|Title||4D microscope-integrated OCT improves accuracy of ophthalmic surgical maneuvers|
|Publication Type||Conference Paper|
|Year of Publication||2016|
|Authors||Carrasco-Zevallos, O, Keller, B, Viehland, C, Shen, L, Todorich, B, Shieh, C, Kuo, A, Toth, C, Izatt, JA|
|Conference Name||Proceedings of SPIE|
© 2016 SPIE.Ophthalmic surgeons manipulate micron-scale tissues using stereopsis through an operating microscope and instrument shadowing for depth perception. While ophthalmic microsurgery has benefitted from rapid advances in instrumentation and techniques, the basic principles of the stereo operating microscope have not changed since the 1930's.
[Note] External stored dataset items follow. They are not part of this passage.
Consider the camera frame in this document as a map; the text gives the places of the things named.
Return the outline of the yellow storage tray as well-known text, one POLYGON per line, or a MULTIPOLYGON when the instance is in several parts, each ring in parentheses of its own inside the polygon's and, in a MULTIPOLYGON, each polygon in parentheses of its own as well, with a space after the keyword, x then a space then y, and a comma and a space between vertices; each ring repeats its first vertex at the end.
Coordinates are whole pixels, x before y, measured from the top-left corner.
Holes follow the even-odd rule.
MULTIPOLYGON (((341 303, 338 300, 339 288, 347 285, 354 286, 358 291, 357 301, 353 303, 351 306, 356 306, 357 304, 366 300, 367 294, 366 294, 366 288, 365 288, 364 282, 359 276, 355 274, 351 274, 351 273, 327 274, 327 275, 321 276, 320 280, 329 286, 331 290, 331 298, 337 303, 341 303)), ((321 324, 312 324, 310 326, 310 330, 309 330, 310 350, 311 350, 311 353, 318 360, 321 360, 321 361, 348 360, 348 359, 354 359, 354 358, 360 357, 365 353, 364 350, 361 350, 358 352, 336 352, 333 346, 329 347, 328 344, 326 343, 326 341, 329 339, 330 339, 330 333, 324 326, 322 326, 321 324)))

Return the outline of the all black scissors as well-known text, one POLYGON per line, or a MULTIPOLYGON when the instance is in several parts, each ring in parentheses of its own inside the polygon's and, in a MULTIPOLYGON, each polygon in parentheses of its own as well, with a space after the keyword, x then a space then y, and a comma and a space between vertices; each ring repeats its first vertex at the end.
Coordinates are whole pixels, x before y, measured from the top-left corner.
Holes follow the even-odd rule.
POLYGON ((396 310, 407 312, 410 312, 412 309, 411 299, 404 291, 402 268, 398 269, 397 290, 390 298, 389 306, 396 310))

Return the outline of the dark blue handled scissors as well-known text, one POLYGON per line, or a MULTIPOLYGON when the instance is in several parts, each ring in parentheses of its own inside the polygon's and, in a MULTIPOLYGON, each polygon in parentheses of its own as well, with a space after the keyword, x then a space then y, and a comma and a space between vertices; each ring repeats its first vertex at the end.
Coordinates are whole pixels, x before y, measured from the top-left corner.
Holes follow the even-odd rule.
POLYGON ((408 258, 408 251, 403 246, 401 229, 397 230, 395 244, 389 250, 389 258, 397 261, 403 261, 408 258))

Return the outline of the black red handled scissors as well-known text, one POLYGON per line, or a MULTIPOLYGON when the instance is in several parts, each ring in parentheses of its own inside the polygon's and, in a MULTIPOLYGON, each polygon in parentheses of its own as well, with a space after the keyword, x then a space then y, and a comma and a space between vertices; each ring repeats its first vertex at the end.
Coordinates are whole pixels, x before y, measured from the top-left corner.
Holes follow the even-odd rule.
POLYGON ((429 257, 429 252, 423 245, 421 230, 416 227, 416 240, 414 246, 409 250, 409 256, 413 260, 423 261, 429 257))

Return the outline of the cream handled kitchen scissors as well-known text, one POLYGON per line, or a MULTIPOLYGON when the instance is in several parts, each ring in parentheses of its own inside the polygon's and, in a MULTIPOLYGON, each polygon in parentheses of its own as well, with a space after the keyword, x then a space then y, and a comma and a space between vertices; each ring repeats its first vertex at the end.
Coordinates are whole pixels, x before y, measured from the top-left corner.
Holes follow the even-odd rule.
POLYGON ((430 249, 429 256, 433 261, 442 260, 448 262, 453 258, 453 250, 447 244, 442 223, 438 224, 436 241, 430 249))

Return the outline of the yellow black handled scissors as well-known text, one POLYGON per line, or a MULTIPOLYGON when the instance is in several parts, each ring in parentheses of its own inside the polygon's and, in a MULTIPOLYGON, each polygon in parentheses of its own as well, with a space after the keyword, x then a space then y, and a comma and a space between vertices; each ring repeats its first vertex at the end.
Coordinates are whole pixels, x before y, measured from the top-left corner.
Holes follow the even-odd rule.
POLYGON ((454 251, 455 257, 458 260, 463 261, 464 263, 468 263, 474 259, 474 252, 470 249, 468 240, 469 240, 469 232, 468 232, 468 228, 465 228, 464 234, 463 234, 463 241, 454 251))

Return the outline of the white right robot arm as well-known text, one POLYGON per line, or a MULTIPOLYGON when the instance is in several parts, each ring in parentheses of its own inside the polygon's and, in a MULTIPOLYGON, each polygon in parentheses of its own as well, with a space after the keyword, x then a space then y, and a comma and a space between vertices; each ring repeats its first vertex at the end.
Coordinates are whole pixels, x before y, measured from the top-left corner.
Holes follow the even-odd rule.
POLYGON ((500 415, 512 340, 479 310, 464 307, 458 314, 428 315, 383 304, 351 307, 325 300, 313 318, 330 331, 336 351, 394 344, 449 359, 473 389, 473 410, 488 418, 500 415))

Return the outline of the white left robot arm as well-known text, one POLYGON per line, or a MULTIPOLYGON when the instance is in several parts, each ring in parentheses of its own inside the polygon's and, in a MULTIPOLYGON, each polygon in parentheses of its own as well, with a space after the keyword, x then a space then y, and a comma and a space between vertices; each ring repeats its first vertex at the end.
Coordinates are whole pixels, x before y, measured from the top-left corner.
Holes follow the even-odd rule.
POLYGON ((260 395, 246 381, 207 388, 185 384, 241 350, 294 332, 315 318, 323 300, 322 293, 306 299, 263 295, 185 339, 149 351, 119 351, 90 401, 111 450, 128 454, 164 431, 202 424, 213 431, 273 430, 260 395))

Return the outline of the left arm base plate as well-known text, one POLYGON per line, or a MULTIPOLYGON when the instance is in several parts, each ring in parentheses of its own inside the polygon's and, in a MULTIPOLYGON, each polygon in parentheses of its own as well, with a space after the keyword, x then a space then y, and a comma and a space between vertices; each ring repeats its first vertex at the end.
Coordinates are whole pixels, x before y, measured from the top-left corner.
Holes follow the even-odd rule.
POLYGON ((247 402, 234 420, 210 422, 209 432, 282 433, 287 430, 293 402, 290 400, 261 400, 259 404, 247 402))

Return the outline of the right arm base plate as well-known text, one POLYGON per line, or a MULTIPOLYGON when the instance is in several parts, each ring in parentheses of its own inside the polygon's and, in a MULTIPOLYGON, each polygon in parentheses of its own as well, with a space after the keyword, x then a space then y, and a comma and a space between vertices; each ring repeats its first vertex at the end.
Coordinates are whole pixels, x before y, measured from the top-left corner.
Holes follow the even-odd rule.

Optical Coherence Tomography (OCT) has revolutionized ophthalmic imaging and is now the gold standard for preoperative and postoperative evaluation of most retinal and many corneal procedures. We and others have developed initial microscope-integrated OCT (MIOCT) systems for concurrent OCT and operating microscope imaging, but these are limited to 2D real-time imaging and require offline post-processing for 3D rendering and visualization. Our previously presented 4D MIOCT system can record and display the 3D surgical field stereoscopically through the microscope oculars using a dual-channel heads-up display (HUD) at up to 10 micron-scale volumes per second. In this work, we show that 4D MIOCT guidance improves the accuracy of depth-based microsurgical maneuvers (with statistical significance) in mock surgery trials in a wet lab environment. Additionally, 4D MIOCT was successfully performed in 38/45 (84%) posterior and 14/14 (100%) anterior eye human surgeries, and revealed previously unrecognized lesions that were invisible through the operating microscope. These lesions, such as residual and potentially damaging retinal deformation during pathologic membrane peeling, were visualized in real-time by the surgeon. Our integrated system provides an enhanced 4D surgical visualization platform that can improve current ophthalmic surgical practice and may help develop and refine future microsurgical techniques.